Nombreux sont les États a de plus en plus misé sur cette activité. On pense à la Grèce qui a vu le nombre de voyageurs passer de 15 millions en 2010 à 32 millions estimés en 20183. Mais le tourisme n’est pas l’apanage des pays en crise ou en développement : le Japon a ainsi multiplié depuis 2010 son taux de visiteurs par plus de 4. Cette activité constitue ainsi un levier de croissance incontournable pour la plupart des pays du monde.

Le tourisme est d’ailleurs un facteur considérable de mondialisation. Il contribue largement, au même titre que les réseaux numériques, à homogénéiser les pratiques, les attentes, les valeurs pour le meilleur comme pour le pire. C’est à la fois un ambassadeur et un marqueur de la société de consommation qui n’est évidemment pas sans poser question : en multipliant les déplacements dans le monde, en ayant un fort impact sur l’environnement, en renforçant la difficulté d’accès au logement pour les habitants des villes les plus attractives, en contribuant à l’acculturation de nombreuses communautés, le tourisme semble constituer un vecteur de développement peu durable, malgré ou tout simplement à cause de succès4.

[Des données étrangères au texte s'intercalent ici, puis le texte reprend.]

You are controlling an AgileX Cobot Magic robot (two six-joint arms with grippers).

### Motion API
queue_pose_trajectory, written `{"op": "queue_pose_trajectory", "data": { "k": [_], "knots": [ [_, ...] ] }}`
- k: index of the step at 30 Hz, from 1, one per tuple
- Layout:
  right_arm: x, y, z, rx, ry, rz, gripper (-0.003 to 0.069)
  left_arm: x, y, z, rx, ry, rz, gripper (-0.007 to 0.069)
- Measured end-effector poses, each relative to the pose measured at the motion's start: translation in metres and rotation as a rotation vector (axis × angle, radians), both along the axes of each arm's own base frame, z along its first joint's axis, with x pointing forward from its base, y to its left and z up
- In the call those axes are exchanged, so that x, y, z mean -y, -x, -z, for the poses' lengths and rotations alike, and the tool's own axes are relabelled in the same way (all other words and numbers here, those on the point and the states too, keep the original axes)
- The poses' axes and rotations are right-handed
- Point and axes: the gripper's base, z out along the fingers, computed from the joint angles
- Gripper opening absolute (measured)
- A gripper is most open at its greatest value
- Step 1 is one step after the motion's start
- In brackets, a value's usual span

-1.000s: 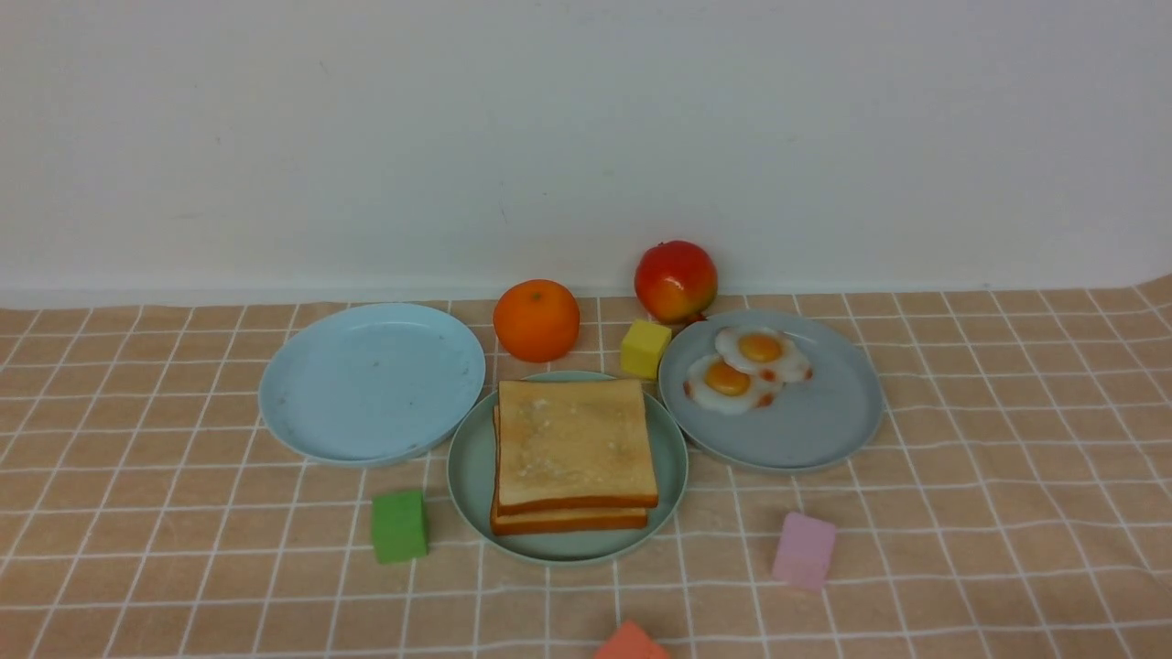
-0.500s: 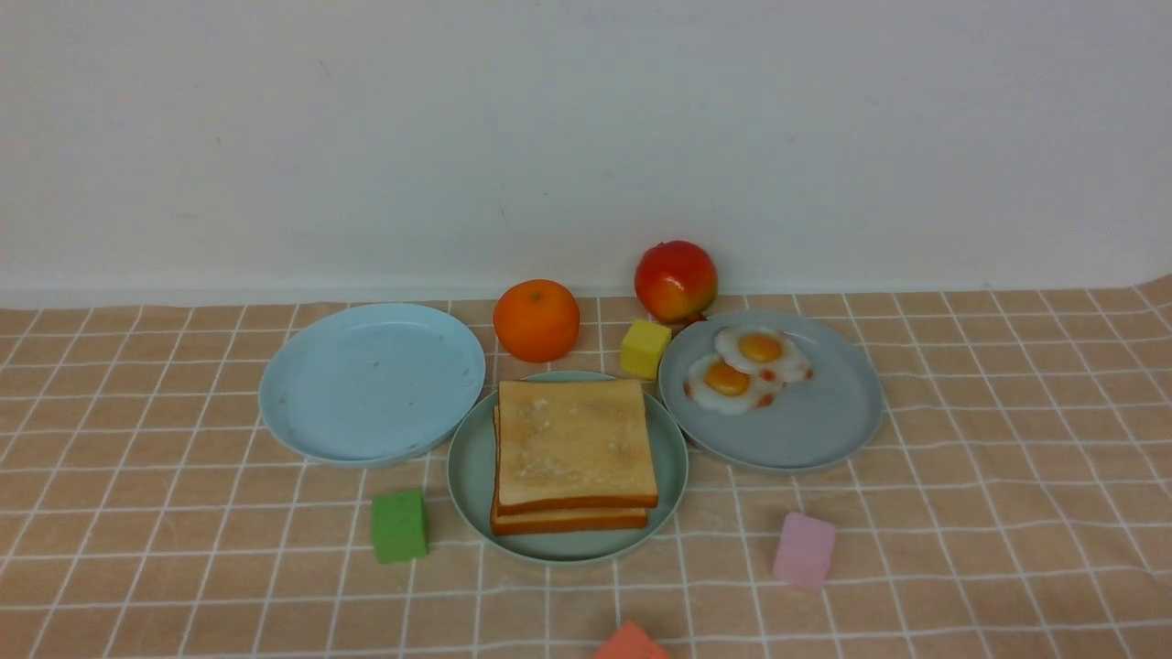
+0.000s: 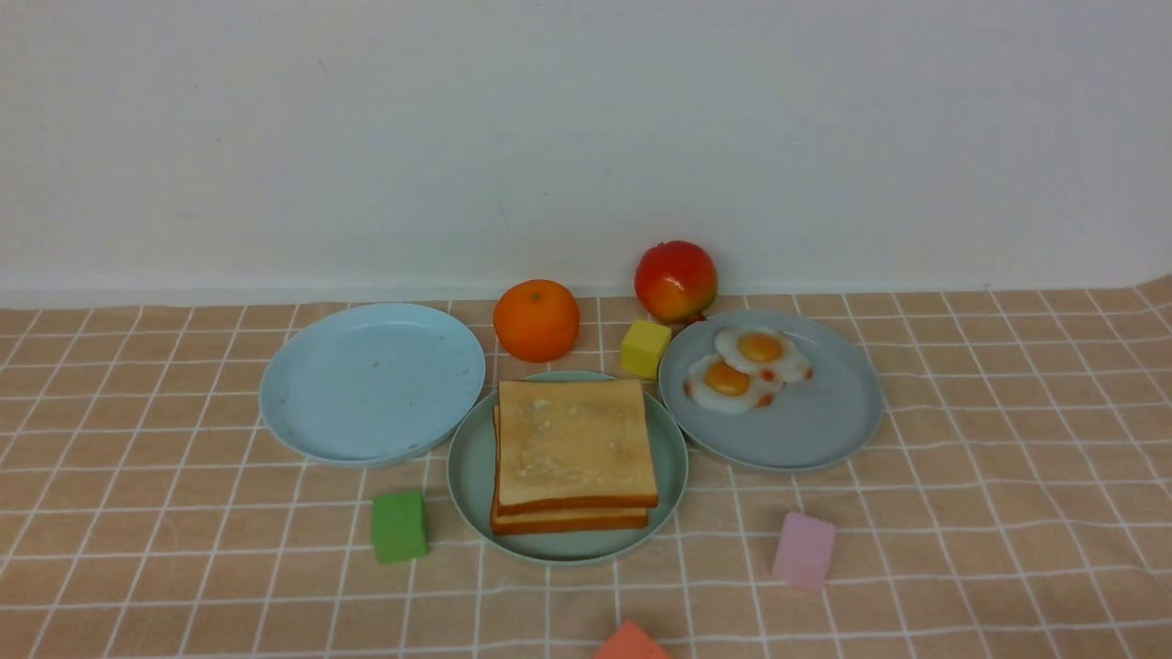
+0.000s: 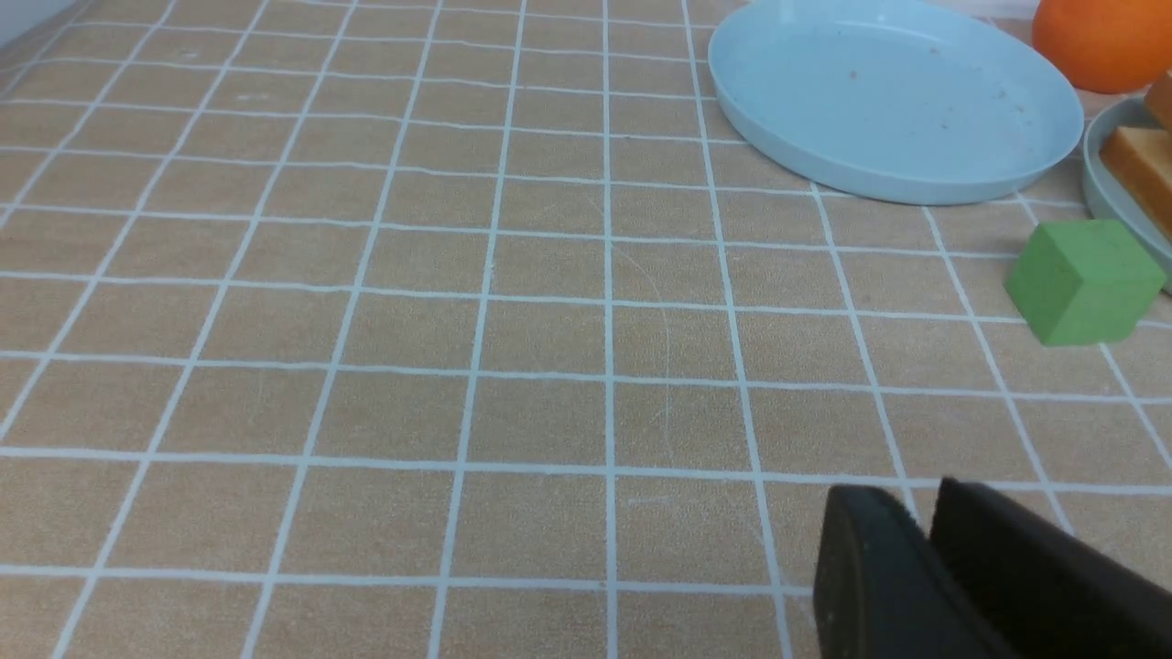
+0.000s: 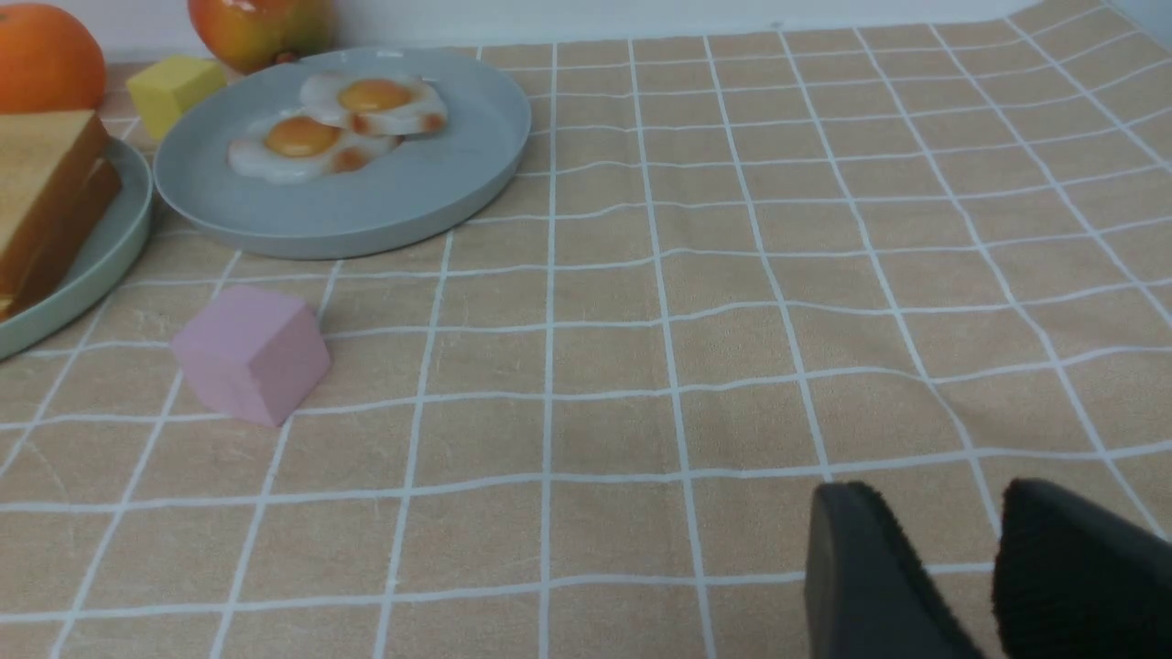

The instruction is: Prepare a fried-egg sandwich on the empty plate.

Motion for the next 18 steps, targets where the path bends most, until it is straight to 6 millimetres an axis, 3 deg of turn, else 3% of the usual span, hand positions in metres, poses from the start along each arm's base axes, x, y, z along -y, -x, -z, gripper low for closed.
{"op": "queue_pose_trajectory", "data": {
  "k": [18],
  "knots": [
    [0.0000, 0.0000, 0.0000, 0.000, 0.000, 0.000, 0.0239, 0.0000, 0.0000, 0.0000, 0.000, 0.000, 0.000, 0.0125]
  ]
}}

La carte des déplacements touristiques internationaux

©Karine Hurel

1. D’après l’Organisation mondiale du tourisme (OMT)
2. Selon le World Travel & Tourism Council
3. Selon le ministère grec en charge de cette activité.
4. Même si paradoxalement certaines collectivités pour se développer, sortir de la crise ou simplement consolider leur croissance économique estiment sauver leur environnement grâce à l’activité touristique. Le cas de Bora-Bora en Polynésie française est emblématique de ce point de vue.